What to work on — Filter the data below, keeping only lines that contain "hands".

Provided data —

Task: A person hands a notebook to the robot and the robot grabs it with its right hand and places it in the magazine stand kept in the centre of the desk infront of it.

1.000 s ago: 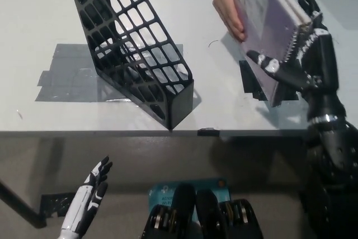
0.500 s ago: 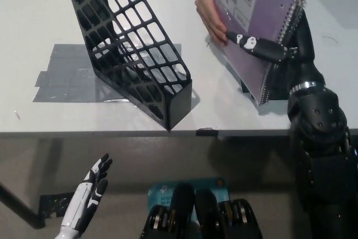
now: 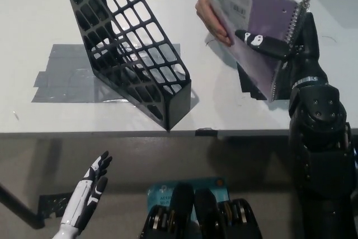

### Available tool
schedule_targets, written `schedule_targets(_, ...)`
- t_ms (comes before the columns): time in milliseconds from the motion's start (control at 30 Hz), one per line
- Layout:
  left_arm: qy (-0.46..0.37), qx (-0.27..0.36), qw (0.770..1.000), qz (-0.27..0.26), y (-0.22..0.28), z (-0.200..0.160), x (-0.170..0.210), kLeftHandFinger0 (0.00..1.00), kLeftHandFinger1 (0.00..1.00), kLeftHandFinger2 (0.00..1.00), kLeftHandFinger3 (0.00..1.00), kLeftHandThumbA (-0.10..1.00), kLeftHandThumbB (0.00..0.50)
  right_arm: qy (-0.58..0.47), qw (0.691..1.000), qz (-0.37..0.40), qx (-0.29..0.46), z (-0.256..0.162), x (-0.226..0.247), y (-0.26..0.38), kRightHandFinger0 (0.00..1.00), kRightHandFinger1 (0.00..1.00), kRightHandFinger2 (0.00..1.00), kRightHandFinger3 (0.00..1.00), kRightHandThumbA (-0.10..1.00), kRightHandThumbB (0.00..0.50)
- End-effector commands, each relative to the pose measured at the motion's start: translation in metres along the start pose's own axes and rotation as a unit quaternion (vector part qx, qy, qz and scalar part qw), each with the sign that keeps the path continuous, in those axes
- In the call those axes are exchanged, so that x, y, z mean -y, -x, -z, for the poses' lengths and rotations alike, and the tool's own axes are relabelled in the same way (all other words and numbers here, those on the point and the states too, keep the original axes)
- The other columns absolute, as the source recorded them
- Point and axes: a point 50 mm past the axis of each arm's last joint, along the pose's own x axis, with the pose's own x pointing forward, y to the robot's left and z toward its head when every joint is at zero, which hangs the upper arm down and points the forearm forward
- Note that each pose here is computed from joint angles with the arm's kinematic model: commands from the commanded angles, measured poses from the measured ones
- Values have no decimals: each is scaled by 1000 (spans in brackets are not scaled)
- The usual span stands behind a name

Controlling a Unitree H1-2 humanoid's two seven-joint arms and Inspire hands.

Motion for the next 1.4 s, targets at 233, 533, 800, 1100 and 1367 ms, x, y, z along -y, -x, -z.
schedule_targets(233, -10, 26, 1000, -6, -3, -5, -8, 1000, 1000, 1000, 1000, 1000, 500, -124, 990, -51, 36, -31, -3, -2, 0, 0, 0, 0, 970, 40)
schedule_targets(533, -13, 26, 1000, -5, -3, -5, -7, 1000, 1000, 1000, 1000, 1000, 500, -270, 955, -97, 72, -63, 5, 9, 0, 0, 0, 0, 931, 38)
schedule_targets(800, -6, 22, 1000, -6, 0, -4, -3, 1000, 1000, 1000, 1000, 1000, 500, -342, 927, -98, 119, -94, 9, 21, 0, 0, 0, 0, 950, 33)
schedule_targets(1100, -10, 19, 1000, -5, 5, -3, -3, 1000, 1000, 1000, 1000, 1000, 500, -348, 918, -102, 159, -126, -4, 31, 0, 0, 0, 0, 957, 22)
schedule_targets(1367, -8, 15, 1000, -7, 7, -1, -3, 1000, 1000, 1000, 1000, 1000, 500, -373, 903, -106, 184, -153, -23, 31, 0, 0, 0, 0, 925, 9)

Exercise result —
Task: A person hands a notebook to the robot and the robot grabs it with its right hand and places it in the magazine stand kept in the centre of the desk infront of it.
Controlling a Unitree H1-2 humanoid's two seven-joint arms and Inspire hands.

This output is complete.